** İHD Batman Şubesi, 252. ‘Kayıplar bulunsun, failler yargılansın’ eyleminde taleplerini yineledi, cezaevlerindeki şiddete dikkat çekti. İHD Yöneticisi İlyas Ekinci: “Cezaevlerinde bir konsept dahilinde uygulamaya konulan insanlık dışı ve keyfi uygulamaların son bulmasını istiyoruz” dedi.


ANALARIN ÇIĞLIĞINI DUYUN”

İnsan Hakları Derneği (İHD) Batman Şubesi, her Cumartesi Gülistan caddesi insan hakları anıtı önünde gerçekleştirdiği eylemlerini sürdürdü. İHD Şube Başkanı Osman Künteş, BDP İl Eşbaşkanı Serdar Atalay, İHD yöneticisi İlyas Ekinci, BDP il-belediye meclis üyeleri, kayıp yakınları ve bazı STK temsilcilerinin katıldığı basın açıklamasını İlyas Ekinci okudu. Ekinci; “252 Haftadır kayıp anaları ile birlikte yine alanlarda kayıpların bulunması ve faillerin ortaya çıkarılması için devlete ve ilgili kurumlara çağrıda bulunuyoruz, yine adalet istiyoruz, hukuk istiyoruz, adaletin tecelli etmesini istiyoruz. Yargının harekete geçmesi yönündeki taleplerimizi yineliyoruz. Bu hukuki ve insani taleplerimizin ciddiye alınmasını ve ilgili kişi ve kurumların harekete geçmesini umuyoruz. 90’lı yıllarda yaşanan vahşete, yargısız infazlara kulaklarını kapayan devletin, hükümetin acılı kayıp analarının bu çığlıklarını duymasını istiyoruz” dedi.


SÜRGÜNLER SON BULSUN”

Cezaevlerindeki sorunlara da dikkat çeken İHD, şiddet ve baskının arttığını açıkladı. Ekinci, şöyle konuştu: “Son dönem de cezaevlerinde bir konsept dahilinde uygulamaya konulan insanlık dışı ve keyfi uygulamaların ve mahpus sürgünlerinin son bulmasını istiyoruz.
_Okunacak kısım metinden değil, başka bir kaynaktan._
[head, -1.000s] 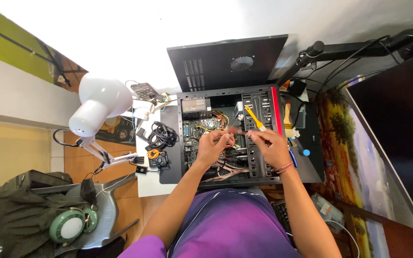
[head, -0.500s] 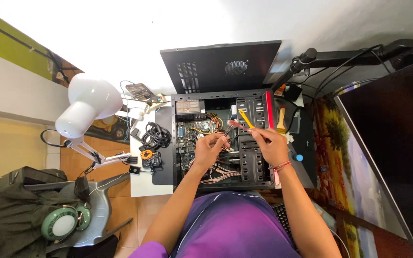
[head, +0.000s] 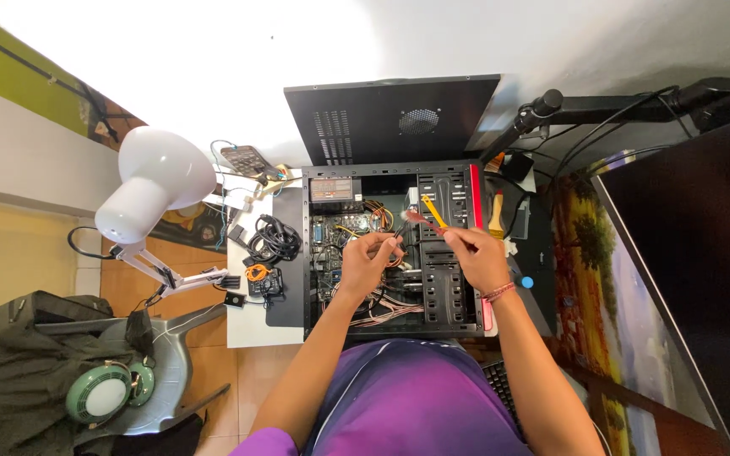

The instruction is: Organizing internal power cables and cleaning components inside a computer chassis.

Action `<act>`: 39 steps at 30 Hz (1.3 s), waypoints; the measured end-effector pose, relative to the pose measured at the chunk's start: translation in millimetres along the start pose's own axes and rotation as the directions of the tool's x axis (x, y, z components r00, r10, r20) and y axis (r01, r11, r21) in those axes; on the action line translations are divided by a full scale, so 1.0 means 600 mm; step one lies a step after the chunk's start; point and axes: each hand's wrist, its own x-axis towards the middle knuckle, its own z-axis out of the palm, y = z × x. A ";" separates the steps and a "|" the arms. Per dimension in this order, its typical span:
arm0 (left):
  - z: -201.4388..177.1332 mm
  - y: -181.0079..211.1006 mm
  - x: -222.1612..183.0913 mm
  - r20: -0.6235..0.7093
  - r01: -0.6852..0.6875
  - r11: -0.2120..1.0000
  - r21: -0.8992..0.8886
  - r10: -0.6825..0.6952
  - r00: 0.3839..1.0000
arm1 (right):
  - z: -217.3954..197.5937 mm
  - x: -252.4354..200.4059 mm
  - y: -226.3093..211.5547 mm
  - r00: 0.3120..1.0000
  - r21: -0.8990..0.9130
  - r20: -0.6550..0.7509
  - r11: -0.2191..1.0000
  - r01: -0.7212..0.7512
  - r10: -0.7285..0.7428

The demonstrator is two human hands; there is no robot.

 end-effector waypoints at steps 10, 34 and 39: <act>-0.019 -0.005 -0.004 0.004 -0.007 0.999 -0.032 0.008 1.000 | 0.014 -0.008 -0.024 1.000 -0.048 -0.003 0.999 0.005 -0.005; -0.042 0.010 -0.007 0.083 -0.123 0.984 -0.126 0.134 0.988 | 0.036 -0.033 -0.011 0.997 0.063 0.039 0.996 0.063 -0.066; -0.038 0.010 -0.009 0.052 -0.075 0.997 -0.014 0.076 0.996 | 0.033 -0.029 -0.009 0.999 0.004 0.003 0.999 -0.039 0.039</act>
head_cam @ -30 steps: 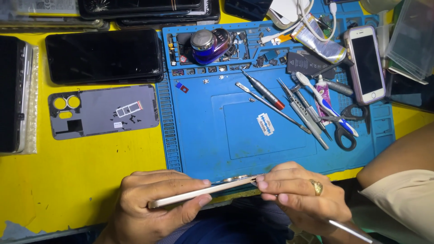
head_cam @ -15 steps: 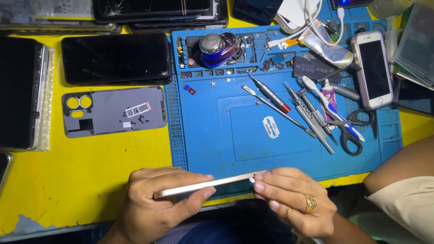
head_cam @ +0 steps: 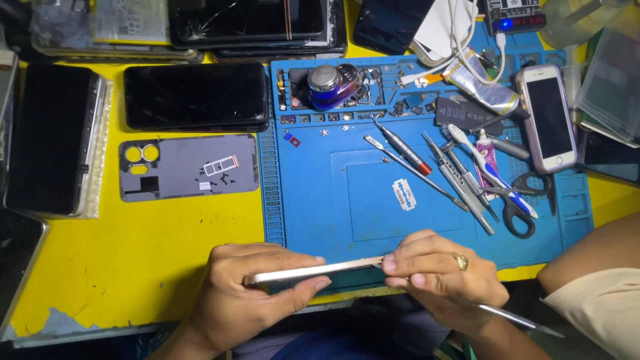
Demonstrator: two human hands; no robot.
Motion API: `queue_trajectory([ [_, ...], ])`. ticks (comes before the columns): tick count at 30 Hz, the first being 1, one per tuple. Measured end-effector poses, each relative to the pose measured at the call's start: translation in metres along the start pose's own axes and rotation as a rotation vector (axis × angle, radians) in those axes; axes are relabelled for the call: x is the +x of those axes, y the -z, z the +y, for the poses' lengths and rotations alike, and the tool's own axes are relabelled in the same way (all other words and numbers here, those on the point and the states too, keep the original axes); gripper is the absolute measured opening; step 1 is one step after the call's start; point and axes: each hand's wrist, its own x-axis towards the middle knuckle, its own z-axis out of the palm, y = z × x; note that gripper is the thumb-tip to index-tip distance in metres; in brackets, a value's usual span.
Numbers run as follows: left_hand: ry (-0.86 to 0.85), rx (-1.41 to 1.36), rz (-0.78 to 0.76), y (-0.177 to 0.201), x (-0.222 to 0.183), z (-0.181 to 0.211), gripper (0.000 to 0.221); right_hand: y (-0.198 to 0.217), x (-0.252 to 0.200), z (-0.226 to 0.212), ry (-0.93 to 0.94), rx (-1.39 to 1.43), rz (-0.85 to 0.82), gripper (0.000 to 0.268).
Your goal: The technician is carefully removing screws from the internal frame of a smartphone and then using a pry tool to detach the bottom assembly from the main chassis.
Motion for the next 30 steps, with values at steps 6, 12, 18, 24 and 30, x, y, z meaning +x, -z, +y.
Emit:
queue_trajectory([
  [6,0.120,0.004,0.050,-0.001,-0.004,-0.001,0.017,-0.002,-0.004,0.004,0.028,-0.106,0.002,0.030],
  [12,0.152,-0.016,0.043,-0.001,-0.004,-0.004,0.019,0.001,-0.010,0.013,-0.052,0.039,0.011,0.032],
  [18,0.194,-0.033,0.055,-0.002,-0.006,-0.011,0.015,-0.002,-0.011,0.019,-0.046,0.082,0.018,0.034],
  [24,0.227,-0.049,0.042,-0.001,-0.007,-0.014,0.015,-0.003,-0.009,0.024,-0.064,0.169,0.014,0.033],
  [30,0.168,-0.015,0.061,-0.003,-0.006,-0.009,0.015,-0.005,0.000,0.013,0.015,0.015,-0.033,0.030],
])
Cezaevlerine girenleri zor ve şiddet yoluyla değiştirme, ıslah etme ve sözde topluma kazandırma adına sayısız siyasi mahpusun canına kıyıldı bu ülkede. Cezaevlerine konulanları korkutma, sindirme, çürütme, bu olmazsa bir biçimde yok etme yöntemleri geliştirilmeye çalışıldı. Siyasi tutuklu ve hükümlüler cezaevlerine ilk girişlerinde ve nakillerde bu insanlar üzerinde ‘’ince arama’’ adı verilen uyuşturucu araması yapılabilinmektedir. Bu uygulamalara karşı çıkan tutuklu ve hükümlülere yoğun şiddet uygulanmaktadır. Yasaların verdiği hakları kullanmak isteyen mahpuslara, bu kez tek hücre cezası, iletişim yasağı, görüş yasağı disiplin cezası ve hatta dayak ve işkence devreye giriyor.”


ÖLÜME TERK EDİLİYORLAR”

Ekinci, sözlerini şöyle sürdürdü: “Ağır hasta mahpusların tedavileri sağlıklı yapılmayarak adeta ölüme terk ediliyor. Adalet Bakanı Sahdullah Ergin’in beyanına göre, bugüne kadar cezaevlerinde bin 949 mahpus hayatını kaybetmiştir. Halen cezaevlerinde 163 ağır hasta ölümle karşı karşıyadır. Bu mahpusların cezaevlerinde ölmelerin istemiyoruz bir anönce tahliyelerini talep ediyoruz. Yalnız tutuklu ve hükümlüler değil, aileleri de cezalandırılmaktadır. Tutuklu ve hükümlüler yüzlerce kilometrelerce uzaklara sürgün edilmekte, hiç yoktan Aileleri de bu yöntemlerle ekonomik ve psikolojik olarak cezalandırılmış olmakta, mağduriyetler yaşatılmaktadır. Müslüman ve adaleti gözeten bir iktidar olduğunu iddia eden bir anlayışın yönetiminde, cezaevlerinde insanlık dışı uygulamaların yaşanması manidar değil mi?”